Automatically constructing wrappers for effective and efficient web information extraction

  • Authors:
  • Vijay V. Raghavan;Dheerendranath Mundluru

  • Affiliations:
  • University of Louisiana at Lafayette;University of Louisiana at Lafayette

  • Venue:
  • Automatically constructing wrappers for effective and efficient web information extraction
  • Year:
  • 2008

Quantified Score

Hi-index 0.00

Visualization

Abstract

In the past decade, there has been significant interest among Web mining researchers to develop tools that enable effective and efficient communication with Web search sources, which allow one to search for information stored in back-end databases/indexes. Such tools are extremely important for systems such as metasearch engines, search engines and vertical portals. In this research, I studied three research problems that are very important when interacting with Web search sources. The first problem deals with automatically extracting records present in Web pages. These Web pages can be static HTML pages or dynamic pages returned by Web search sources in response to submitted queries. The proposed algorithm, which is the main contribution of this dissertation, takes a few sample Web pages from a given source as input and automatically constructs a wrapper.
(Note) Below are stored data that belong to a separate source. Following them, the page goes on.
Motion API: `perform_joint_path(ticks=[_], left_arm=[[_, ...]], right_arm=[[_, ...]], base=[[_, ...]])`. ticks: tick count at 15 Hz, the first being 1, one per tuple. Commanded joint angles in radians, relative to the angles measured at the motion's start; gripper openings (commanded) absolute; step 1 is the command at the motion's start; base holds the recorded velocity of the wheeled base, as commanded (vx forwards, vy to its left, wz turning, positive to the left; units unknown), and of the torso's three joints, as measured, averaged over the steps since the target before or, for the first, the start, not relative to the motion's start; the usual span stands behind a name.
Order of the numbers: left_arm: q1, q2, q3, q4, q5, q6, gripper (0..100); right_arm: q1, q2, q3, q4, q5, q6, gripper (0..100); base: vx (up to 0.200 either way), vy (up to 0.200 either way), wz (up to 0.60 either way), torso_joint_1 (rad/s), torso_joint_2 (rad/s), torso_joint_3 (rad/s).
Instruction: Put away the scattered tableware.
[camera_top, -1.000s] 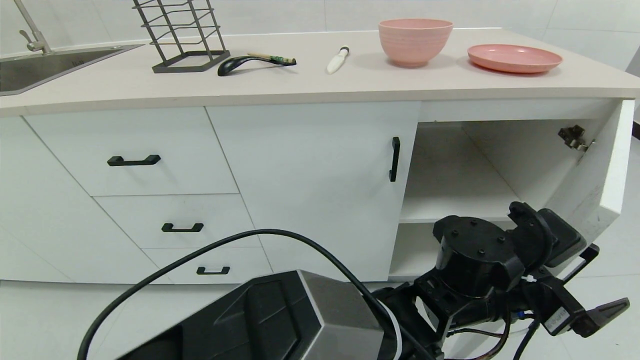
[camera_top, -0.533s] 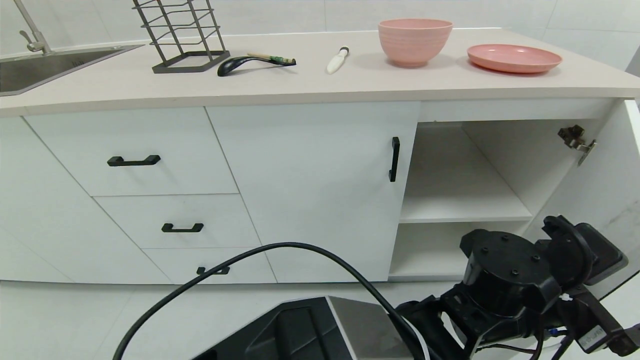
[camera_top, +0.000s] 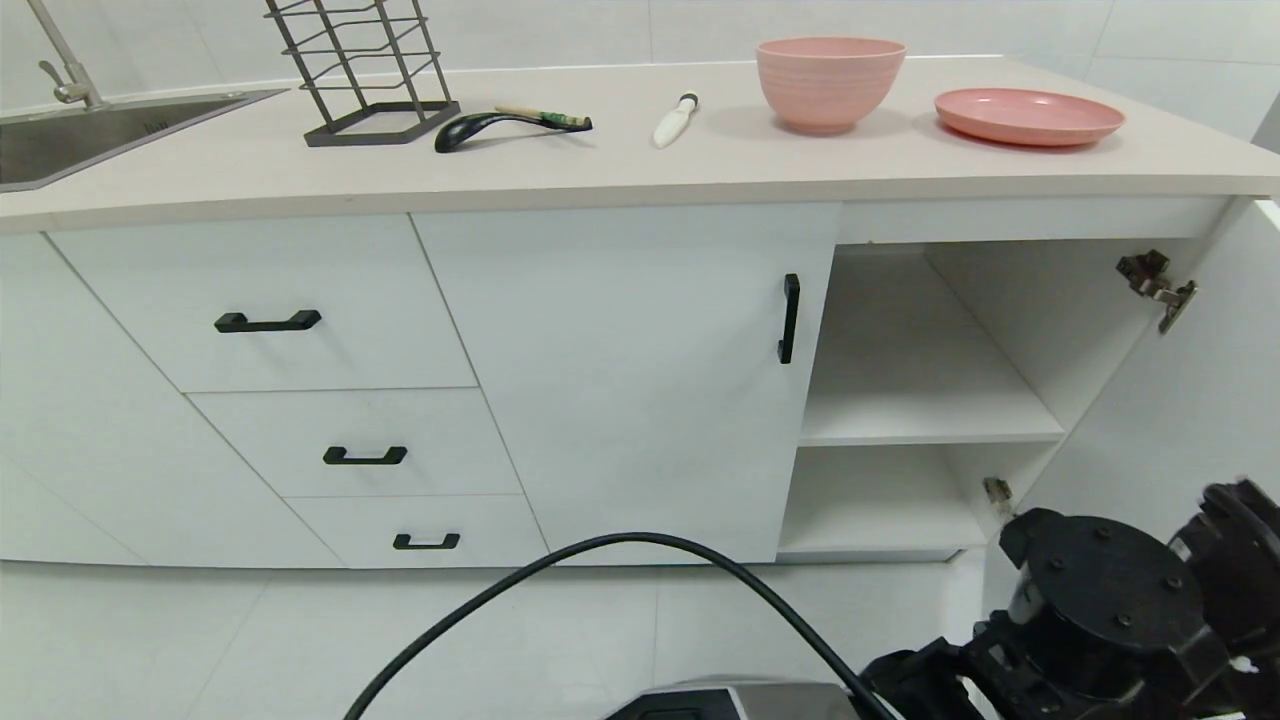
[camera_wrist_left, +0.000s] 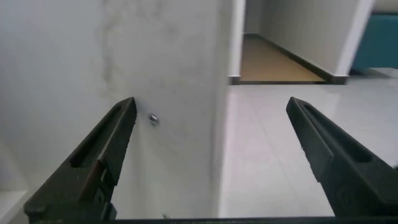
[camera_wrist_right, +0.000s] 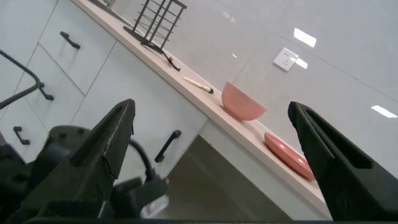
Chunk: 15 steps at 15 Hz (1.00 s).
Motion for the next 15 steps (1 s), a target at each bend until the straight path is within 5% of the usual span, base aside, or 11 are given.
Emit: perform_joint_path(ticks=[1,3,5,6,7,9,10,12,15], left_arm=[[-0.052,0.046,-0.014,-0.016,-0.035,-0.001,100],[-0.063,0.06,-0.011,-0.067,-0.102,-0.033,100],[-0.05,0.045,0.079,-0.156,-0.107,-0.133,100],[-0.049,0.043,0.082,-0.159,-0.107,-0.136,100],[-0.007,-0.026,0.254,-0.24,-0.107,-0.162,100],[0.016,-0.099,0.415,-0.299,-0.107,-0.161,100],[0.045,-0.199,0.601,-0.371,-0.105,-0.161,100],[0.104,-0.319,0.791,-0.463,-0.104,-0.156,100],[0.21,-0.469,1.035,-0.575,-0.104,-0.11,100]], right_arm=[[0.0,-0.009,-0.035,-0.001,-0.001,0.0,100],[0.0,-0.015,-0.044,-0.001,-0.001,-0.002,100],[0.0,-0.029,-0.055,-0.001,-0.001,-0.002,100],[0.0,-0.029,-0.055,-0.001,-0.001,-0.002,100],[0.0,-0.037,-0.056,-0.001,-0.006,-0.002,100],[0.0,-0.035,-0.05,-0.001,-0.006,-0.002,100],[0.0,-0.035,-0.039,0.0,-0.008,-0.002,100],[0.0,-0.035,-0.013,0.0,-0.008,-0.002,100],[0.0,-0.035,0.019,0.0,-0.008,-0.002,100]], base=[[0.0,0.0,0.0,0.0,0.0,0.0],[0.0,0.0,0.0,0.0,0.0,0.0],[0.0,0.0,0.0,0.0,0.0,0.0],[0.0,0.0,0.0,0.0,0.0,0.0],[0.0,0.0,0.0,0.0,0.0,0.0],[0.0,0.0,0.0,0.0,0.0,0.0],[0.0,0.0,0.0,0.0,0.0,0.0],[0.0,0.0,0.0,0.0,0.0,0.0],[0.0,0.0,0.0,0.0,0.0,0.0]])
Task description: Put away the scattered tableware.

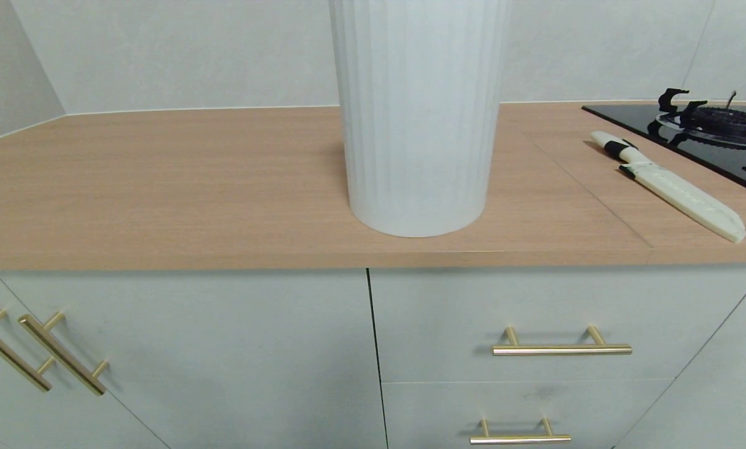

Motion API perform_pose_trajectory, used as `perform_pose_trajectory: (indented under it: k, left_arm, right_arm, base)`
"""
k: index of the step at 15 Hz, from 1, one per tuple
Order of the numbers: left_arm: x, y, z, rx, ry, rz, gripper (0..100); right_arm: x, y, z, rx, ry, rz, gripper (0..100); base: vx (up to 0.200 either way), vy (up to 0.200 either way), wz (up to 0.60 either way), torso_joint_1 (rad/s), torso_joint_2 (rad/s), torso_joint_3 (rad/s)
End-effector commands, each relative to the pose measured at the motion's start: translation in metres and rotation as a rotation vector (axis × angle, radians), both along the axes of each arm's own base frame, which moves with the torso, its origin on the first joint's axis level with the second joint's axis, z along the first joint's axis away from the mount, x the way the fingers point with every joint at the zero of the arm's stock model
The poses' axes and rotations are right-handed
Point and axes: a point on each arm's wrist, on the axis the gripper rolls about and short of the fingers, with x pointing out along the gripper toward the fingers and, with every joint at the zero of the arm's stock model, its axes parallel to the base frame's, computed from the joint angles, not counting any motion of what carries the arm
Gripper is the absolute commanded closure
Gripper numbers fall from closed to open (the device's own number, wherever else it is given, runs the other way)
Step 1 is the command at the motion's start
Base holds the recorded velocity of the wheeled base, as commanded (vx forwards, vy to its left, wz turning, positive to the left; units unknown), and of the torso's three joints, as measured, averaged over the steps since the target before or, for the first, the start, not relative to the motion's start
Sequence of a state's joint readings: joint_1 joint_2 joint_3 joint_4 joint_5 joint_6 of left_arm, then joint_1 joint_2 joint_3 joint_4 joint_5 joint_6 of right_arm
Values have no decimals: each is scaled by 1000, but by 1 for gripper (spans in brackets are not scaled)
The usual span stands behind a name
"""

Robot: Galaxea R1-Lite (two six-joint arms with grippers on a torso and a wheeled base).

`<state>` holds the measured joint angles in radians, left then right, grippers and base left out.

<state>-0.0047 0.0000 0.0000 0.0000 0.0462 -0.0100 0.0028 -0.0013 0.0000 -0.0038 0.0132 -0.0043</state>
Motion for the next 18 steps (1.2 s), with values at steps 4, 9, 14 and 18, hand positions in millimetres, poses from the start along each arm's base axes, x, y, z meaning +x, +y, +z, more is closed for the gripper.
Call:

The wrapper can be used to instantly extract records present in new Web pages returned by the given source. The algorithm is based on a few important observations (e.g., contiguous records are formatted using similar HTML tags) about the way records are generally displayed in a Web page. Experiments showed that the algorithm is highly effective and efficient in extracting records and also performed considerably better than two state-of-the-art systems. The second problem deals with automatically constructing wrappers for extracting subsequent response pages, which are accessible through hyperlinks/buttons present in the first response page returned by a Web search source. The proposed algorithm is dependent on the characteristics of the URLs representing subsequent response pages. A more generic machine learning-based algorithm has also been proposed to extract subsequent pages. Experiments showed that the proposed algorithms are highly effective and efficient. The third problem deals with automatically discovering the query language features of Web search sources. The proposed algorithm submits a set of probe queries to the Web search source and analyzes the hyperlinks present in the returned response pages to identify its query language features. Unlike prior approaches, using hyperlinks as a feature in identifying the query language allowed the algorithm to achieve a very high coverage. Experiments also showed that the algorithm is highly effective and efficient.